YOUR GOAL: Below are the records; repeat them in full, exactly.

DATA SHOWN:
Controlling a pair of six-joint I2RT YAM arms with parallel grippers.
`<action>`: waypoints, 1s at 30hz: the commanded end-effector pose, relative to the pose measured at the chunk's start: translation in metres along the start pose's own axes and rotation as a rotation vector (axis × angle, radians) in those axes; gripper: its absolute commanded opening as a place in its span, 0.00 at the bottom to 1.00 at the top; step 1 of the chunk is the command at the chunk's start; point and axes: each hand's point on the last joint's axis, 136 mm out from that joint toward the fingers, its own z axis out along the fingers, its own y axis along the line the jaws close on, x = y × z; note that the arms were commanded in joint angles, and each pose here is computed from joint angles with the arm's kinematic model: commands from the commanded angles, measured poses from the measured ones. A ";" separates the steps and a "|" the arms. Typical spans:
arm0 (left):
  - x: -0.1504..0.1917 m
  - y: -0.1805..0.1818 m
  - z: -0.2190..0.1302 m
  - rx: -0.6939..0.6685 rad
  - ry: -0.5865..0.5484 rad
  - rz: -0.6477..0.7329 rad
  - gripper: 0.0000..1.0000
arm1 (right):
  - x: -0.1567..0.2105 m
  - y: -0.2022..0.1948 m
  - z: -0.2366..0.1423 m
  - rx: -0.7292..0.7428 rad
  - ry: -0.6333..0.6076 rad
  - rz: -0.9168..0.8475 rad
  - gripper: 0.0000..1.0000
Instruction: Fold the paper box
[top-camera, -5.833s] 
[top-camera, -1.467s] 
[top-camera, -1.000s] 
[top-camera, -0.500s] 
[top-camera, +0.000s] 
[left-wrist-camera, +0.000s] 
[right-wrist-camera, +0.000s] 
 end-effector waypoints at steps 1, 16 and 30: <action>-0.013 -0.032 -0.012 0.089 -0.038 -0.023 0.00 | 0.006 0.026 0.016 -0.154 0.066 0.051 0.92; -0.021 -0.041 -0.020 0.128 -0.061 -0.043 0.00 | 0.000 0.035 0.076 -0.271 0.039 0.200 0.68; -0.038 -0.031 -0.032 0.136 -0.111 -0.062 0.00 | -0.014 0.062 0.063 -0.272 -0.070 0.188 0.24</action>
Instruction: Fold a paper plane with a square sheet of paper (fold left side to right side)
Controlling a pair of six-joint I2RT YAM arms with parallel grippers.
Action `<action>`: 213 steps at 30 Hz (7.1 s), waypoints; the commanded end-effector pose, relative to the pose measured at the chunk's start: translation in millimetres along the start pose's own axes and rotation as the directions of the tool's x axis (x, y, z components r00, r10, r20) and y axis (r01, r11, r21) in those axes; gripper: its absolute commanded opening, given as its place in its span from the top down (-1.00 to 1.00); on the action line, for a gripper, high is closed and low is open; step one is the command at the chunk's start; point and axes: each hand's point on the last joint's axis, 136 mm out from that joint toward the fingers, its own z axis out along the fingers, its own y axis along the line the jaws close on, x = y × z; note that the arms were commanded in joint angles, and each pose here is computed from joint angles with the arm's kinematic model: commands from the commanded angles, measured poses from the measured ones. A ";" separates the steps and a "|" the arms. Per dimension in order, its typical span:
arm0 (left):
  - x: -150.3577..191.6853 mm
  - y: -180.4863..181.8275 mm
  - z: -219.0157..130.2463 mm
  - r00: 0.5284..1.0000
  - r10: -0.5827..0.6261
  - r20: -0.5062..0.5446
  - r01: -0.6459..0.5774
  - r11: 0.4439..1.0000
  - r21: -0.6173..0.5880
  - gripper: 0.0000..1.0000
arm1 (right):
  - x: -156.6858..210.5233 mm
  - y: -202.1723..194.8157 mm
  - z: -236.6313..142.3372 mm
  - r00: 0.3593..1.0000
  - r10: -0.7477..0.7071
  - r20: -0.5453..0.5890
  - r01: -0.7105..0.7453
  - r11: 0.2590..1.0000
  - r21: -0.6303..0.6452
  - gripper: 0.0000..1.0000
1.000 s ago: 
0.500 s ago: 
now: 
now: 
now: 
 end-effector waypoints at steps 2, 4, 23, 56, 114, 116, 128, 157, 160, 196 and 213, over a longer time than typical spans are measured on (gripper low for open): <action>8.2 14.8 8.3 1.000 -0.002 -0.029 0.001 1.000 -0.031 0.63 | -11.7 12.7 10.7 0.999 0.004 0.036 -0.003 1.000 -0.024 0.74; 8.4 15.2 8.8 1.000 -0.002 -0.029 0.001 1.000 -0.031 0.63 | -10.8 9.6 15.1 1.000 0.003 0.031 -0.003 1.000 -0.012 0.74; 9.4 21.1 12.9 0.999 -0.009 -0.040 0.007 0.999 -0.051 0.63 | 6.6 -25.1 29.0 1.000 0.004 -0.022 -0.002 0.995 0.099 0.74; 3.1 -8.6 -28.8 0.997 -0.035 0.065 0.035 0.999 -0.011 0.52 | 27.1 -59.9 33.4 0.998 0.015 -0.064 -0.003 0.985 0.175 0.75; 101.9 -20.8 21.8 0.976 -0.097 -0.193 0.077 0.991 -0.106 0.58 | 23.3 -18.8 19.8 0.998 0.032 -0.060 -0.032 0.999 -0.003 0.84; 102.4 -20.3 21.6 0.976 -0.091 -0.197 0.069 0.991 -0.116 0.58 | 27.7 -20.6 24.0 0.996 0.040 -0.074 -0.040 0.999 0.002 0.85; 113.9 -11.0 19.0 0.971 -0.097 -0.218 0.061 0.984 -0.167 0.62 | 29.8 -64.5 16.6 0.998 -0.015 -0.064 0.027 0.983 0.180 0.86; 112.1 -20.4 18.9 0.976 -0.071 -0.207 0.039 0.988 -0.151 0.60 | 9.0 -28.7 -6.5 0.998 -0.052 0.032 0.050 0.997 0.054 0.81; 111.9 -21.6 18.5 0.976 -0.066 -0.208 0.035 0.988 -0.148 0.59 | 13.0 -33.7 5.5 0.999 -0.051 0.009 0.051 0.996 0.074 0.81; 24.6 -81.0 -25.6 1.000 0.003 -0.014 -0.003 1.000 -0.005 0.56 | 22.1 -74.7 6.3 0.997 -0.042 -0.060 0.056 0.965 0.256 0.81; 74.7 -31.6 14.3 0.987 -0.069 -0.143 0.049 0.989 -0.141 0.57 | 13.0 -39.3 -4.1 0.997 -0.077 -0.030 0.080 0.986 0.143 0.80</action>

EXERCISE RESPONSE:
Controlling a pair of six-joint I2RT YAM arms with parallel grippers.
`<action>`: waypoints, 1s at 30hz: the commanded end-effector pose, relative to the pose measured at the chunk's start: translation in metres along the start pose's own axes and rotation as a rotation vector (axis × angle, radians) in those axes; gripper: its absolute commanded opening as a place in its span, 0.00 at the bottom to 1.00 at the top; step 1 of the chunk is the command at the chunk's start; point and axes: each hand's point on the last joint's axis, 136 mm out from that joint toward the fingers, its own z axis out along the fingers, its own y axis along the line the jaws close on, x = y × z; note that the arms were commanded in joint angles, and each pose here is computed from joint angles with the arm's kinematic model: commands from the commanded angles, measured poses from the measured ones. A ";" separates the steps and a "|" the arms. Typical spans:
arm0 (left):
  - x: -0.1504..0.1917 m
  - y: -0.1805..0.1818 m
  - z: -0.2190..0.1302 m
  - rx: -0.6939..0.6685 rad
  - ry: -0.5865..0.5484 rad
  - rz: -0.6477..0.7329 rad
  - gripper: 0.0000..1.0000
arm1 (right):
  - x: -0.1567..0.2105 m
  - y: -0.2022..0.1948 m
  - z: -0.2366..0.1423 m
  - rx: -0.7292..0.7428 rad
  - ry: -0.6333..0.6076 rad
  - rz: -0.9168..0.8475 rad
  - gripper: 0.0000..1.0000
Instruction: Fold the paper box
[top-camera, -5.833s] 
[top-camera, -1.467s] 
[top-camera, -1.000s] 
[top-camera, -0.500s] 
[top-camera, +0.000s] 
[left-wrist-camera, +0.000s] 
[right-wrist-camera, +0.000s] 
 end-effector waypoints at steps 1, 16 and 30: <action>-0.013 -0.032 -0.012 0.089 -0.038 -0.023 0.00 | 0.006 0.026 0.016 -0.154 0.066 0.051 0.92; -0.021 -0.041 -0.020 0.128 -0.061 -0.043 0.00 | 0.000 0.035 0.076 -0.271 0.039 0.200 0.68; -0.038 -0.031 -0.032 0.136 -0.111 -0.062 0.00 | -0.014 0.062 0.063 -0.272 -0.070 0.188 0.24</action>
Instruction: Fold a paper plane with a square sheet of paper (fold left side to right side)
Controlling a pair of six-joint I2RT YAM arms with parallel grippers.
Action `<action>`: 213 steps at 30 Hz (7.1 s), waypoints; the commanded end-effector pose, relative to the pose measured at the chunk's start: translation in millimetres along the start pose's own axes and rotation as the directions of the tool's x axis (x, y, z components r00, r10, r20) and y axis (r01, r11, r21) in those axes; gripper: its absolute commanded opening, given as its place in its span from the top down (-1.00 to 1.00); on the action line, for a gripper, high is closed and low is open; step one is the command at the chunk's start; point and axes: each hand's point on the last joint's axis, 136 mm out from that joint toward the fingers, its own z axis out along the fingers, its own y axis along the line the jaws close on, x = y × z; note that the arms were commanded in joint angles, and each pose here is computed from joint angles with the arm's kinematic model: commands from the commanded angles, measured poses from the measured ones. A ";" separates the steps and a "|" the arms. Per dimension in order, its typical span:
arm0 (left):
  - x: -150.3577..191.6853 mm
  - y: -180.4863..181.8275 mm
  - z: -219.0157..130.2463 mm
  - r00: 0.5284..1.0000
  - r10: -0.5827..0.6261
  - r20: -0.5062..0.5446
  - r01: -0.6459..0.5774
  - r11: 0.4439..1.0000
  - r21: -0.6173..0.5880
  - gripper: 0.0000..1.0000
arm1 (right):
  - x: -156.6858..210.5233 mm
  - y: -202.1723..194.8157 mm
  - z: -236.6313..142.3372 mm
  - r00: 0.3593..1.0000
  - r10: -0.7477..0.7071
  - r20: -0.5453..0.5890
  - r01: -0.7105..0.7453
  - r11: 0.2590..1.0000
  - r21: -0.6303..0.6452
  - gripper: 0.0000..1.0000
1.000 s ago: 
0.500 s ago: 
now: 
now: 
now: 
 end-effector waypoints at steps 2, 4, 23, 56, 114, 116, 128, 157, 160, 196 and 213, over a longer time than typical spans are measured on (gripper low for open): <action>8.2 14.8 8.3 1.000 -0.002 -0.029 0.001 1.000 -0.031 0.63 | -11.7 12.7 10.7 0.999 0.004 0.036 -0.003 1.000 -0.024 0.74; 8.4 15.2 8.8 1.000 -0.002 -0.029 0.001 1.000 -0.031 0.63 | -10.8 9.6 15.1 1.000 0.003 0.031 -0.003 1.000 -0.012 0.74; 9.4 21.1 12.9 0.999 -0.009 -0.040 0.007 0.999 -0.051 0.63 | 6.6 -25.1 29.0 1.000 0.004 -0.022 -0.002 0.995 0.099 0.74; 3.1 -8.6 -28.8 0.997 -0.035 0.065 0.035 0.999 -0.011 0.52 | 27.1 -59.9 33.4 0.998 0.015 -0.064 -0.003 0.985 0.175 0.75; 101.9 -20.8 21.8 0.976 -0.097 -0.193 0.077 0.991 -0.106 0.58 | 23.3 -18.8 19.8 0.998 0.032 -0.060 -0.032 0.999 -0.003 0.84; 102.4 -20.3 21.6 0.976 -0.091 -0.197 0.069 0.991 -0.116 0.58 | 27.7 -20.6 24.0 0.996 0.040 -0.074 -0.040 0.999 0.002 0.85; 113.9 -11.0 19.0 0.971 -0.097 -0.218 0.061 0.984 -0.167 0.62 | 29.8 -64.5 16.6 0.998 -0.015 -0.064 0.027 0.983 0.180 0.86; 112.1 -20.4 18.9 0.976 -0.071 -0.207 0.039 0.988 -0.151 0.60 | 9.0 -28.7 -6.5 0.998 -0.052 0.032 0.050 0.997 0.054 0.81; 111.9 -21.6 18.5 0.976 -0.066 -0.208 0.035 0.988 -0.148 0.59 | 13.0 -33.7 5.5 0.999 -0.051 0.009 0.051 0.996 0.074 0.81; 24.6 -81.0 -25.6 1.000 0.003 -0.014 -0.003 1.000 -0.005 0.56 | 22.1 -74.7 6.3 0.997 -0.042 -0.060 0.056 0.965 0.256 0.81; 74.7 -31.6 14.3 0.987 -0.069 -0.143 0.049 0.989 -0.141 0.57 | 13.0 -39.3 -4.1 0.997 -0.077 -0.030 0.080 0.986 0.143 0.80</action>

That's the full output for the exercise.